So far so good, and so true, I think: as we tell our incoming graduate students, in an age of JSTOR you really must be able to write a reasonably comprehensive historiographical essay; in an age of the Historical Statistics of the United States online you really ought to know something about, oh, unemployment in the Great Depression.
But that is not all the historian of the future can do, Roosevelt says, oh no that is not all:
Yet even with these instruments, he can not do as good work as the best of the older historians unless he has vision and imagination, the power to grasp what is essential and to reject the infinitely more numerous non-essentials, the power to embody ghosts, to put flesh and blood on dry bones, to make dead men living before our eyes. In short, he must have the power to take the science of history and turn it into literature.
Here Roosevelt gives some more specific qualities that literary history should exhibit: vision and imagination, a sense of the essential, the ability to make of scant data a persuasive story. You might think—Roosevelt worries you might think—that this means he’s only interested in a “great man” vision of history emphasizing heroic deeds at exceptional moments, but he’s at pains to explain that he’s not: “a really great historian,” with “the highest imaginative and literary quality … will be able to interest us in the gray tints of the general landscape no less than in the flame hues of the jutting peaks…. The great historian must be able to paint for us the life of the plain people, the ordinary men and women, of the time of which he writes. He can do this only if he possesses the highest kind of imagination.”
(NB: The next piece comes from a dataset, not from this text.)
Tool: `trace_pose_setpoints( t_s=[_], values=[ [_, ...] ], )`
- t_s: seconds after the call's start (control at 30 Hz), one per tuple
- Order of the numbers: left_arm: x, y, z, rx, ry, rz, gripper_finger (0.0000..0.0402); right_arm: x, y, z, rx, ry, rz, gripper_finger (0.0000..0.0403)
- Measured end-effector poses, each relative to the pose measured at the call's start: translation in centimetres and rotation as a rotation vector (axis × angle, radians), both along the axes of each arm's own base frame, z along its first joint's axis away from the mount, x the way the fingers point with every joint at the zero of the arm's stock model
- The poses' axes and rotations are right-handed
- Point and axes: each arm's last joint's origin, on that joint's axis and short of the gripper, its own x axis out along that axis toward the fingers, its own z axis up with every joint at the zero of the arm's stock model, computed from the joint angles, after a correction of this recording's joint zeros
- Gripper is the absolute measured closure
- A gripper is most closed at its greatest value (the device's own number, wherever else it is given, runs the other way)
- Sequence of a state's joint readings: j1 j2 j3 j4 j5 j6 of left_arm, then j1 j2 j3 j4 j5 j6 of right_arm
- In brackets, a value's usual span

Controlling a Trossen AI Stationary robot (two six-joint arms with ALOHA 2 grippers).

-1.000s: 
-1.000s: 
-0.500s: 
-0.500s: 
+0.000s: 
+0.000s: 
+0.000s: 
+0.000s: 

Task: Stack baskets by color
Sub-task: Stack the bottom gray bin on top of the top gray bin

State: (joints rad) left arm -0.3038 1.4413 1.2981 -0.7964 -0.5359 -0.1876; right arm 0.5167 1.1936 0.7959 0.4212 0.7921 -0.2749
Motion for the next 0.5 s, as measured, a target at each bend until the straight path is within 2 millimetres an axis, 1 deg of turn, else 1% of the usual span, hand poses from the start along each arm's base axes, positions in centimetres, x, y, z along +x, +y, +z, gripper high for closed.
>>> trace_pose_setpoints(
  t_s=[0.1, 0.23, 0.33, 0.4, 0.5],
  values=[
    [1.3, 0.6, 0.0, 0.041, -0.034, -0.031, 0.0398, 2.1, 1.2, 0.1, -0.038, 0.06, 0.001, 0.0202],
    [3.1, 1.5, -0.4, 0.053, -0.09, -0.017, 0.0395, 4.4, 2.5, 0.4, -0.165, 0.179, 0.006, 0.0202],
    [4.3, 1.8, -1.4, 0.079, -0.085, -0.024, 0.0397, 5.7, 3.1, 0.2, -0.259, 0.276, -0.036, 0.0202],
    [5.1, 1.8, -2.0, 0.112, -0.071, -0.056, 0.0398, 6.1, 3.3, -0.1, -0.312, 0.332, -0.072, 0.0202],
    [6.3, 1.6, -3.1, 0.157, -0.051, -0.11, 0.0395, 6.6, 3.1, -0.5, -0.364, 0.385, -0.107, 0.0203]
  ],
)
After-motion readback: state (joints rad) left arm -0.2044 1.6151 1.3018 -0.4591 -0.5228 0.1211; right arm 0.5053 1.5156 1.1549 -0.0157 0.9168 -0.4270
For Roosevelt, the literary historian’s major talent is not for writing but for empathy. She must look at data, at potsherds, at memoirs, at the whole quantity of available evidence and then by an effort of imagination put herself in the place of people whose whole world has long passed. Only afterward, when reporting what she knows and where she has been in her imagination, does her ability to write well come into play.
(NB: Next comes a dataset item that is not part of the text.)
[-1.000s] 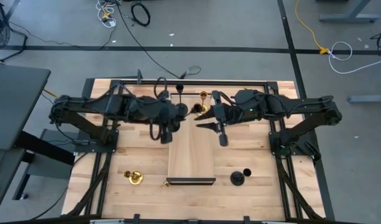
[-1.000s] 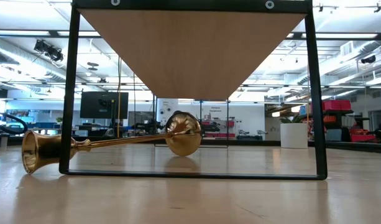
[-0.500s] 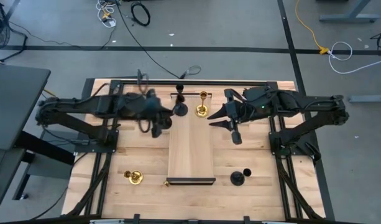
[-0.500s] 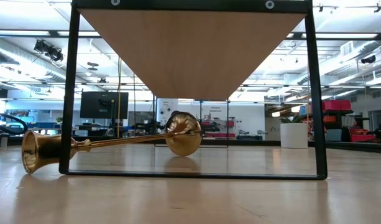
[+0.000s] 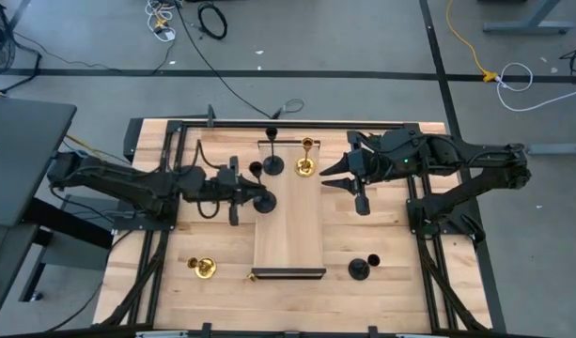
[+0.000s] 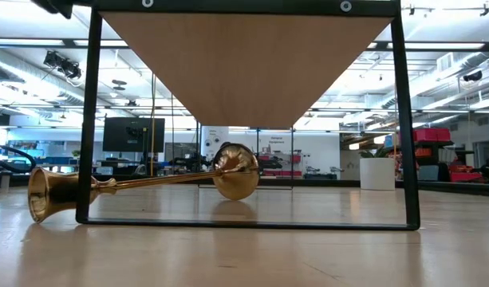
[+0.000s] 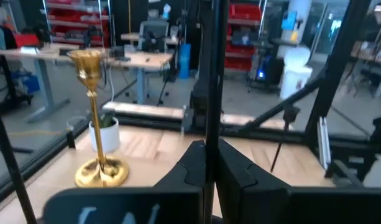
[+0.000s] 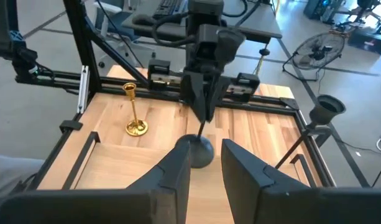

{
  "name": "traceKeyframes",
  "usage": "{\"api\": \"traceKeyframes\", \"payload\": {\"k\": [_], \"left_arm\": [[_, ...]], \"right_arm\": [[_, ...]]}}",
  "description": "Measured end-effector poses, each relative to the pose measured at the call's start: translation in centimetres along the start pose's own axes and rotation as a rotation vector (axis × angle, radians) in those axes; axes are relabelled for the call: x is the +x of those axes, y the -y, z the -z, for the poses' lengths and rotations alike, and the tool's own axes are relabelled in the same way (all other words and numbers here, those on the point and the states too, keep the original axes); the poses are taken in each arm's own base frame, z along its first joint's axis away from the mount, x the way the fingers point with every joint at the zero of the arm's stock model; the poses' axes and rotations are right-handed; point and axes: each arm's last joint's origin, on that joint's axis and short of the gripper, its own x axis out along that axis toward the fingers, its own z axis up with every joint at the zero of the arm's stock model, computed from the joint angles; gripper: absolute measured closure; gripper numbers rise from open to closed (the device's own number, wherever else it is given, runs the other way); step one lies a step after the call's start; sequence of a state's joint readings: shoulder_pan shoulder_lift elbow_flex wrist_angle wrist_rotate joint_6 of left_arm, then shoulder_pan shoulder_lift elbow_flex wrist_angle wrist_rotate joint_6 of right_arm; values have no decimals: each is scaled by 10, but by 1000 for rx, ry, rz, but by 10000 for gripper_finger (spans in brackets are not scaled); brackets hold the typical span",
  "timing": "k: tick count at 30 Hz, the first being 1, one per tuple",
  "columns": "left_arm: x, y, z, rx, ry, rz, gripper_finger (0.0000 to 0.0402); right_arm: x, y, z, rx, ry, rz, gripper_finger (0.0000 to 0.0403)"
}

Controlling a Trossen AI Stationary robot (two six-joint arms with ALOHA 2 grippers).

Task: Pick & Place candle stick holders
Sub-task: Put the black candle holder on the shelf aligned with the black candle holder

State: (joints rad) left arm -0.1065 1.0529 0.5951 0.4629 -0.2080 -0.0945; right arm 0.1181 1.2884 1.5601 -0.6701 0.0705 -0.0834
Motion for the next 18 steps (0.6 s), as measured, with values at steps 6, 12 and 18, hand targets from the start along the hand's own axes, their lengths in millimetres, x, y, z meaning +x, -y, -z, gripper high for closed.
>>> {"api": "traceKeyframes", "payload": {"k": [6, 12, 18], "left_arm": [[12, 2, 16, 38, -39, -44, 389], [25, 4, 30, 39, -63, -41, 389], [26, 6, 31, 35, -58, -30, 389]], "right_arm": [[5, -1, 5, -4, -8, 1, 312], [8, -1, 8, -8, -18, 3, 312], [8, -1, 9, -9, -21, 3, 312]]}}
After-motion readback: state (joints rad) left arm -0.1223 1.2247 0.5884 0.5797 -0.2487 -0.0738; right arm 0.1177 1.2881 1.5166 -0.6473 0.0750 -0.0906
And in fact for Roosevelt it is not only true that the essential ingredient of literary history is empathy, but also that the essential function of literary history is to inspire empathy. Only a history that has scope and literary quality can inspire us so that
Ours shall be the woe of burgher and peasant, and ours the stern joy when freemen triumph and justice comes into her own. The agony of the galley-slaves shall be ours, and the rejoicing when the wicked are brought low and the men of evil days have their reward.
Not just that we shall hear of these feelings, but that they shall become ours; literature makes them ours and lives by the motto “nihil humani a me alienum puto,” filling the essential “need of broad human sympathy, and the need of a lofty and generous emotion in [the] individual.”
Which is where his metaphors come in. First, the city of history. Twice, Roosevelt speaks of history as a city.
There are innumerable books, that is, innumerable volumes of printed matter between covers,2 which are excellent for their own purposes, but in which imagination would be as wholly out of place as in the blue prints of a sewer system…. But the vitally necessary sewer system does not take the place of the cathedral of Rheims or of the Parthenenon….
My only protest is against those who believe that the extension of the activities of the most competent mason and the most energetic contractor will supply the lack of great architects.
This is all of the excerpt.